# EXERCISE BRIEF
Consider the listing below. Extract exactly the lines from the line containing "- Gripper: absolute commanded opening" to the line containing "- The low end", both included.
(Beginning of INFORMATION SUPPLIED)
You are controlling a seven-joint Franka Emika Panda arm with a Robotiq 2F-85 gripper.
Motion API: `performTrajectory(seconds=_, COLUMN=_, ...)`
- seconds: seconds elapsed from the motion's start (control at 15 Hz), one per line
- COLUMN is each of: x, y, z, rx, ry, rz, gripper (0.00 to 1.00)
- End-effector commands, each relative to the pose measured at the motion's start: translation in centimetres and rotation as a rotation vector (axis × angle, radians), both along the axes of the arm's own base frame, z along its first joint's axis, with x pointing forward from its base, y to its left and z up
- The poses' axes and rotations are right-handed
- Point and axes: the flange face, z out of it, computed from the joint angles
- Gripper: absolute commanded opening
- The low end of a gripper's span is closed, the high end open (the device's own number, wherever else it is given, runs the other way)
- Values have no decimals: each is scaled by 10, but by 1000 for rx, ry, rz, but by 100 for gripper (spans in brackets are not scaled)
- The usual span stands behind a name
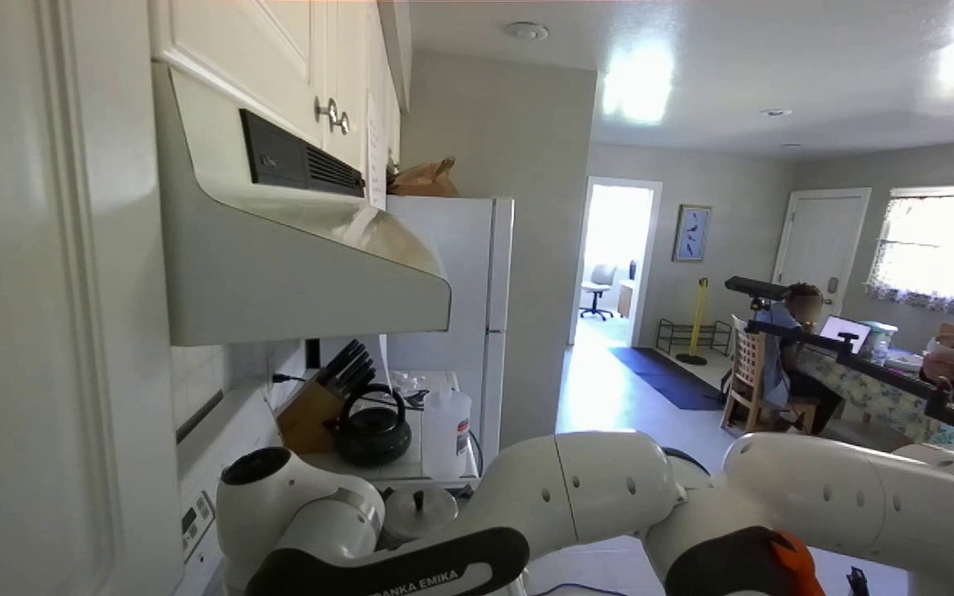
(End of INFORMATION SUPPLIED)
# EXERCISE SOLUTION
- Gripper: absolute commanded opening
- The low end of a gripper's span is closed, the high end open (the device's own number, wherever else it is given, runs the other way)

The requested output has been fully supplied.